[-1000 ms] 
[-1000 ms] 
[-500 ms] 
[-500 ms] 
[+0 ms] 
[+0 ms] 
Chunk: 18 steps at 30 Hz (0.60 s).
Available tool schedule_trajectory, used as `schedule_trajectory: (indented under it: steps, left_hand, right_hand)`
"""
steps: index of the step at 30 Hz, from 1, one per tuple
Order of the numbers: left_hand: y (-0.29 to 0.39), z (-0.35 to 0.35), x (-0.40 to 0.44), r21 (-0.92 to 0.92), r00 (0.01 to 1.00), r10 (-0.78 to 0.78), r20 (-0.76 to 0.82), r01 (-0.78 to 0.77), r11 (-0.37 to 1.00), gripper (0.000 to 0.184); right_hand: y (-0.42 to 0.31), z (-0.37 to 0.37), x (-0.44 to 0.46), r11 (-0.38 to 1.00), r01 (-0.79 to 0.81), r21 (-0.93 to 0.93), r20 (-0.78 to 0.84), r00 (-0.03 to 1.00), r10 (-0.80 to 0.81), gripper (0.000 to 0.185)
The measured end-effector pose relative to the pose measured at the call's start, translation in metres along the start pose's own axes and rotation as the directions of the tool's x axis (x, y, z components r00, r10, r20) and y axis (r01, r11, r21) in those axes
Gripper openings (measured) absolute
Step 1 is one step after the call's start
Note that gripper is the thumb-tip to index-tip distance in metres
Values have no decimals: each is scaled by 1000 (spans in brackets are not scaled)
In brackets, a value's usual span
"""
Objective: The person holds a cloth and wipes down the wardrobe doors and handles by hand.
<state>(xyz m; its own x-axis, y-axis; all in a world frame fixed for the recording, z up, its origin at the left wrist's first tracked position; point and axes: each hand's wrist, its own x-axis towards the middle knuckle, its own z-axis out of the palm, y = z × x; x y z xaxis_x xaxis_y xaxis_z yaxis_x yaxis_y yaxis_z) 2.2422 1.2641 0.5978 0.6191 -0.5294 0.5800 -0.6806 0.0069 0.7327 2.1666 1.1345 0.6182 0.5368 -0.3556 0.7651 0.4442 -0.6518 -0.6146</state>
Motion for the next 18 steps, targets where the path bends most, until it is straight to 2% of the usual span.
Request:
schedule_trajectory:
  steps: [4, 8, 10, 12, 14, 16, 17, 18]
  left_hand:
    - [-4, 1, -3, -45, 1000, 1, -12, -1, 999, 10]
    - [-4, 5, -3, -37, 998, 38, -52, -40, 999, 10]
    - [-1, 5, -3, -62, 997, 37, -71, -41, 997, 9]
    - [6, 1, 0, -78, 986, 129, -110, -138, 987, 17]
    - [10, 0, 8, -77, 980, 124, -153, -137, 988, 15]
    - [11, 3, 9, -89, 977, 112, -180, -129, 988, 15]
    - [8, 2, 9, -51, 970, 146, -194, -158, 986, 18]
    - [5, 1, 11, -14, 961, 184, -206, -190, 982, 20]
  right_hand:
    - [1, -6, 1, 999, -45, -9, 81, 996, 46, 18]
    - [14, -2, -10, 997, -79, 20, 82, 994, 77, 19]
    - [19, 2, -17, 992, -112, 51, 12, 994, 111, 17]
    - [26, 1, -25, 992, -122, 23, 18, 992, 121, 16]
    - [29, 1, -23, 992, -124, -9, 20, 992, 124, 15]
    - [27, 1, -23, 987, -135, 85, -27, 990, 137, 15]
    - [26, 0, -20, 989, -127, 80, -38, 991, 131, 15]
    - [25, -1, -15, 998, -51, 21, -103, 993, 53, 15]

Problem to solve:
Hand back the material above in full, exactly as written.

Answer space:
[-1000 ms] 
[-1000 ms] 
[-500 ms] 
[-500 ms] 
[+0 ms] 
[+0 ms] 
Chunk: 18 steps at 30 Hz (0.60 s).
Available tool schedule_trajectory, used as `schedule_trajectory: (indented under it: steps, left_hand, right_hand)`
"""
steps: index of the step at 30 Hz, from 1, one per tuple
Order of the numbers: left_hand: y (-0.29 to 0.39), z (-0.35 to 0.35), x (-0.40 to 0.44), r21 (-0.92 to 0.92), r00 (0.01 to 1.00), r10 (-0.78 to 0.78), r20 (-0.76 to 0.82), r01 (-0.78 to 0.77), r11 (-0.37 to 1.00), gripper (0.000 to 0.184); right_hand: y (-0.42 to 0.31), z (-0.37 to 0.37), x (-0.44 to 0.46), r11 (-0.38 to 1.00), r01 (-0.79 to 0.81), r21 (-0.93 to 0.93), r20 (-0.78 to 0.84), r00 (-0.03 to 1.00), r10 (-0.80 to 0.81), gripper (0.000 to 0.185)
The measured end-effector pose relative to the pose measured at the call's start, translation in metres along the start pose's own axes and rotation as the directions of the tool's x axis (x, y, z components r00, r10, r20) and y axis (r01, r11, r21) in those axes
Gripper openings (measured) absolute
Step 1 is one step after the call's start
Note that gripper is the thumb-tip to index-tip distance in metres
Values have no decimals: each is scaled by 1000 (spans in brackets are not scaled)
In brackets, a value's usual span
"""
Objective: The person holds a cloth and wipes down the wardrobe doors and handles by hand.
<state>(xyz m; its own x-axis, y-axis; all in a world frame fixed for the recording, z up, its origin at the left wrist's first tracked position; point and axes: each hand's wrist, its own x-axis towards the middle knuckle, its own z-axis out of the palm, y = z × x; x y z xaxis_x xaxis_y xaxis_z yaxis_x yaxis_y yaxis_z) 2.2422 1.2641 0.5978 0.6191 -0.5294 0.5800 -0.6806 0.0069 0.7327 2.1666 1.1345 0.6182 0.5368 -0.3556 0.7651 0.4442 -0.6518 -0.6146</state>
Motion for the next 18 steps, targets where the path bends most, until it is straight to 2% of the usual span.
Request:
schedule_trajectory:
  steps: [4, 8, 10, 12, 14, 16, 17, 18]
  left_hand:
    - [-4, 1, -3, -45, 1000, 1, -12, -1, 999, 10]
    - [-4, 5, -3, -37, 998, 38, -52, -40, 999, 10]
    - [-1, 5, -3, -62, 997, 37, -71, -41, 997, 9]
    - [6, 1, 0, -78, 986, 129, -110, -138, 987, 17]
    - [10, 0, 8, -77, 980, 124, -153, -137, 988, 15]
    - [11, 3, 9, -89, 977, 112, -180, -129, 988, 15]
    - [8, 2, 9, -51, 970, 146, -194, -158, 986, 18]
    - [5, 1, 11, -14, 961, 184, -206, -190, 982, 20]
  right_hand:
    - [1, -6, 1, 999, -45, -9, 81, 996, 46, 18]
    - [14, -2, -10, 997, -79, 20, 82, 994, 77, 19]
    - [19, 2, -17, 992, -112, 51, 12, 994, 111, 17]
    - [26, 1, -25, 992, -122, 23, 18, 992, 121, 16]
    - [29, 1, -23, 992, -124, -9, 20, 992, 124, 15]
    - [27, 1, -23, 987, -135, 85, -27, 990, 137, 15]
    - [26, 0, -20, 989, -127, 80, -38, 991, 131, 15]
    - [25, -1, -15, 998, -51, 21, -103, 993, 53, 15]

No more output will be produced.